Fábio segurou o pênis de Caio e iniciou um processo de corte daquele pedaço de músculo. Ele passava o canivete como se cortasse pão, indo e voltando. Caio sofreu demais, até fez cocô na cama, de tanta dor. O fedor não intimidou Fábio que cortou o pênis do outro, abriu a boca dele e enfiou o órgão em sua boca. Pegou o canivete e começou um processo em que ele abria o ventre do mais velho. Caio era acima do peso, por isso deu mais trabalho. Conseguiu abrir um buraco bem fundo que deu para arrancar o coração. Colocou o órgão num saco plástico.

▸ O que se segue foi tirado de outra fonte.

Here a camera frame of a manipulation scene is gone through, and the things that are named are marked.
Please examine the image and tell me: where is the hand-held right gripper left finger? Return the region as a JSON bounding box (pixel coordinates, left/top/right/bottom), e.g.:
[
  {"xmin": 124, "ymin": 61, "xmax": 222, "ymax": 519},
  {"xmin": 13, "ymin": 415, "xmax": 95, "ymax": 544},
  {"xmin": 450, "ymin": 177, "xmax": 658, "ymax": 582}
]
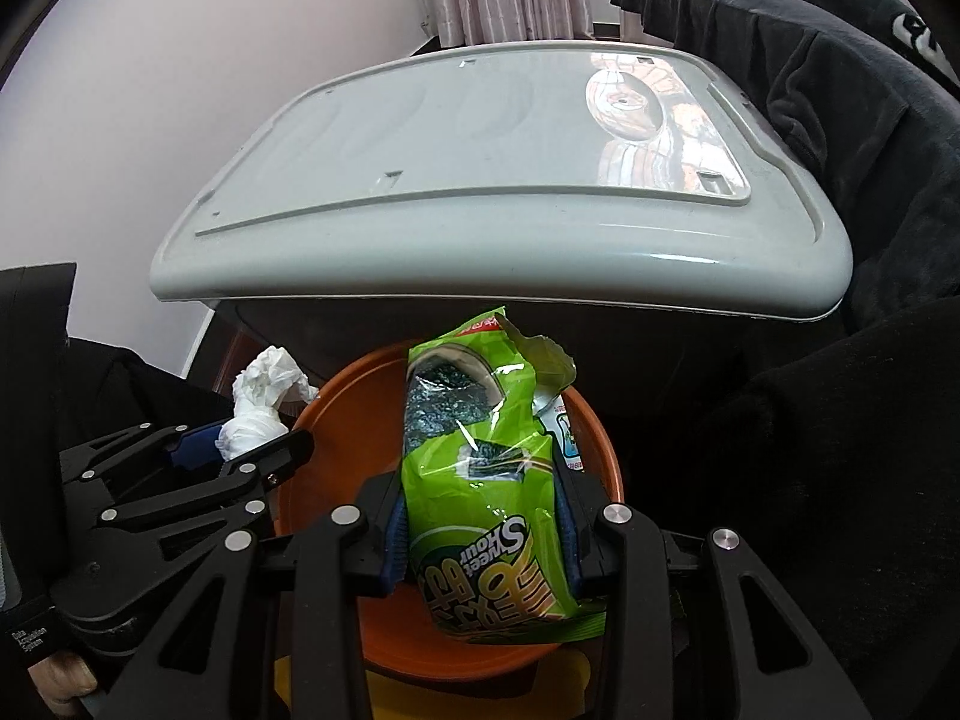
[{"xmin": 97, "ymin": 474, "xmax": 412, "ymax": 720}]

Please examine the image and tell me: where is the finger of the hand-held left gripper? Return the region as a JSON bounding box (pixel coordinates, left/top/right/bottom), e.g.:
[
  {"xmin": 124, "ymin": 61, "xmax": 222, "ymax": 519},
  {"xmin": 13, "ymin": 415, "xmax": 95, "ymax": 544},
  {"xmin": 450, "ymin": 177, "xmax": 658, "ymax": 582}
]
[
  {"xmin": 58, "ymin": 422, "xmax": 230, "ymax": 500},
  {"xmin": 75, "ymin": 430, "xmax": 316, "ymax": 541}
]

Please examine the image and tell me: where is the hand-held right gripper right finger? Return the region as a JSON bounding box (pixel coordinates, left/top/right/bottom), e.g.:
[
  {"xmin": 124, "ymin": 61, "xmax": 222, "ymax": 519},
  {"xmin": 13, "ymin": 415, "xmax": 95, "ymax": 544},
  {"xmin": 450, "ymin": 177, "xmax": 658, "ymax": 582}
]
[{"xmin": 551, "ymin": 457, "xmax": 875, "ymax": 720}]

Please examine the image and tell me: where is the white tissue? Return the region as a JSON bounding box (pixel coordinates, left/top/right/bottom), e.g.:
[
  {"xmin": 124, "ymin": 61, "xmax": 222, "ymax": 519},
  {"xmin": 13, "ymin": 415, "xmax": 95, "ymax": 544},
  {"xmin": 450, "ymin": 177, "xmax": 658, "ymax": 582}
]
[{"xmin": 217, "ymin": 345, "xmax": 320, "ymax": 462}]

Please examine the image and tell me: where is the orange plastic basin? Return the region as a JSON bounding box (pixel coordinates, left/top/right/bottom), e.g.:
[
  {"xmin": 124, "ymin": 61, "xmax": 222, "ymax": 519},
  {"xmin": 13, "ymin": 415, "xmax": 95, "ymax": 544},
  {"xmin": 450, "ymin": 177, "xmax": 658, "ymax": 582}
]
[{"xmin": 274, "ymin": 341, "xmax": 625, "ymax": 680}]

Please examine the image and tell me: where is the green snack bag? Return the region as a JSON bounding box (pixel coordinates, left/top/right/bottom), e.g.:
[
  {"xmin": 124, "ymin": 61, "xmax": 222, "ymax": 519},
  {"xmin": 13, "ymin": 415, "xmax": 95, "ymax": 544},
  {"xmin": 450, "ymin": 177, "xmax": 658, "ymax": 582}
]
[{"xmin": 400, "ymin": 306, "xmax": 607, "ymax": 647}]

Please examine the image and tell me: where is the person's left hand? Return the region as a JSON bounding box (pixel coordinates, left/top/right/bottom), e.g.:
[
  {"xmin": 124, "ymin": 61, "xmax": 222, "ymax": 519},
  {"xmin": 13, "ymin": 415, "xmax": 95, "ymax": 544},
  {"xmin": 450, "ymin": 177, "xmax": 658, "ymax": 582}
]
[{"xmin": 30, "ymin": 652, "xmax": 102, "ymax": 702}]

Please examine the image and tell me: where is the blue white small carton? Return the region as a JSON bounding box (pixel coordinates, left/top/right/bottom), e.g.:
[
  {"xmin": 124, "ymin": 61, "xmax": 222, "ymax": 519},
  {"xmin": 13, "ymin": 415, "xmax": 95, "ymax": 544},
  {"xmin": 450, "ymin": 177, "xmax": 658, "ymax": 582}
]
[{"xmin": 536, "ymin": 390, "xmax": 586, "ymax": 473}]

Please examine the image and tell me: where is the black jacket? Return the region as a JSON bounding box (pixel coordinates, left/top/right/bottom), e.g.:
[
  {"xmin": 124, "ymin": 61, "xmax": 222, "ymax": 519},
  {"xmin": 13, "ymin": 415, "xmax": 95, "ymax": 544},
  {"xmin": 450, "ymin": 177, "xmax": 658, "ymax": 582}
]
[{"xmin": 604, "ymin": 0, "xmax": 960, "ymax": 720}]

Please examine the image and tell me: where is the white cabinet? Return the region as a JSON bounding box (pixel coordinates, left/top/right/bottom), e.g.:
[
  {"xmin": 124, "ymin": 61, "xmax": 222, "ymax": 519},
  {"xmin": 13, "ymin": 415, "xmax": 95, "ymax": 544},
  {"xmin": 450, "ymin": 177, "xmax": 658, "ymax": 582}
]
[{"xmin": 600, "ymin": 0, "xmax": 647, "ymax": 42}]

― Este foi o terceiro. Teremos mais três para pegar ― disse ele como se estivesse falando com alguém invisível. ― Eu sei, eu sei. Não quero que me apresse. Os outros estão vigiando o próximo alvo.

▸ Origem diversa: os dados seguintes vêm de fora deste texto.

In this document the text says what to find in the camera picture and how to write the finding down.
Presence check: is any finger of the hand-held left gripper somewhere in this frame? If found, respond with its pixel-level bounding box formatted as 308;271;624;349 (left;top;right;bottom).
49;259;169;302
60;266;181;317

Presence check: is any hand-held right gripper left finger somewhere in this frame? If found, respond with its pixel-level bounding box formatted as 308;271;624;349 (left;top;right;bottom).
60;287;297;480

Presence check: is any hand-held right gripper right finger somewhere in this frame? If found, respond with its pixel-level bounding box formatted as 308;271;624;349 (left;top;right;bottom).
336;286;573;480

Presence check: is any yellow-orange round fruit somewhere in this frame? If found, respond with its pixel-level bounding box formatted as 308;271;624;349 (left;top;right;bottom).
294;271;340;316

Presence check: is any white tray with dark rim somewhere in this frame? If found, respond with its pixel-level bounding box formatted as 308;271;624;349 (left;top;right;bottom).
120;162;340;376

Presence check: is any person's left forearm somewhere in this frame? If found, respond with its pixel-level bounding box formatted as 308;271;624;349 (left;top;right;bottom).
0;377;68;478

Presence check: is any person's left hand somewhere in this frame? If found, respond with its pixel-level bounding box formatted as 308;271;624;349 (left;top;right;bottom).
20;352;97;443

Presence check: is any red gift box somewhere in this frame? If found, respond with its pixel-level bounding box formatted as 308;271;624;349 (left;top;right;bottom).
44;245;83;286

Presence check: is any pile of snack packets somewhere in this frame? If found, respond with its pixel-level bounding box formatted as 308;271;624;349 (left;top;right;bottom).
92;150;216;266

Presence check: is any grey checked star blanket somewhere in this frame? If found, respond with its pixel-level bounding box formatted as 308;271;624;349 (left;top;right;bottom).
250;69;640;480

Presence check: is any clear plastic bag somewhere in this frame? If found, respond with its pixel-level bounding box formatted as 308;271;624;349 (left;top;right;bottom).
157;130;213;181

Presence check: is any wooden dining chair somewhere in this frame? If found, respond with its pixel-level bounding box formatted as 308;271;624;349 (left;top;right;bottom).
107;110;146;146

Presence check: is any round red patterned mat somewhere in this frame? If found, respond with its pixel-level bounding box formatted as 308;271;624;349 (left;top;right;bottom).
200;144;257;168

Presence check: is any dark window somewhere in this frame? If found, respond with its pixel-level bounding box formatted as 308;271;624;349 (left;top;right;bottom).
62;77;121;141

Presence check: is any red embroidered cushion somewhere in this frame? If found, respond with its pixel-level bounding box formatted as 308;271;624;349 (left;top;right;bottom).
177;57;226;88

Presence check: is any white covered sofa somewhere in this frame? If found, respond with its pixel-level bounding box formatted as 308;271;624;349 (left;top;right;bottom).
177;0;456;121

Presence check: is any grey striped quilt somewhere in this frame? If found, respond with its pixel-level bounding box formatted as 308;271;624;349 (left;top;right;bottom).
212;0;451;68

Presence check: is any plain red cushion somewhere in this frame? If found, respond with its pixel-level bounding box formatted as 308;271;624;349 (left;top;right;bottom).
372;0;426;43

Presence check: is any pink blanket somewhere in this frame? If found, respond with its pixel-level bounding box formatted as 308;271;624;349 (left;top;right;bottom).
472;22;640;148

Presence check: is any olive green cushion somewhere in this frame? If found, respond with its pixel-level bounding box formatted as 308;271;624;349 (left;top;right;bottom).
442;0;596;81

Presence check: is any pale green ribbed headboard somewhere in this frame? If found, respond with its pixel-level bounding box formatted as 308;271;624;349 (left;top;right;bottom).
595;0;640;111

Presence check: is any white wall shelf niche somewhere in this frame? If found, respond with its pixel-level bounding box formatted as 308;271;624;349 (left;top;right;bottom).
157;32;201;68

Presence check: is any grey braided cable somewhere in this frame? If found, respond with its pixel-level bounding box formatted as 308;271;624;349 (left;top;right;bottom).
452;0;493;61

Fábio foi à área de serviço da casa e conseguiu achar uma garrafa com acido. Passou o líquido sobre o cadáver. Acendeu quatro velas pretas em cada canto da cama e as deixou acesas antes de ir embora.

...

Fernando foi dormir mais cedo. Passou o dia jogando futebol na quadra do condomínio. Amanhã será domingo e terá culto. Leu um trecho da bíblia enquanto pegava no sono. Uma sombra abriu a porta do seu quarto, aproximou-se dele, sentou-se na beira da cama e ficou observando. O jovem abriu os olhos, a criatura estrangulava-o. Fernando acordou-se com um pulo da cama, pegou no seu pescoço e não sentiu mais a pressão; foi um pesadelo súbito.

No dia seguinte, ele mal ficava de pé. O pesadelo lhe deu insônia pela primeira vez. Angela achou isso tudo estranho e preparou um café bem forte.

― Mãe, eu quero desabafar algo.

― Pode dizer.

― Agora não. Quando voltarmos do culto, eu juro que conto tudo.

A campainha soou. Nandinha resolveu se adiantar e abriu a porta. A reação imediata dela foi de gritar.

― O que houve? ― perguntou Angela.

Fernando correu para ver o que havia assustado a irmã. Um coração humano foi deixado na porta dele.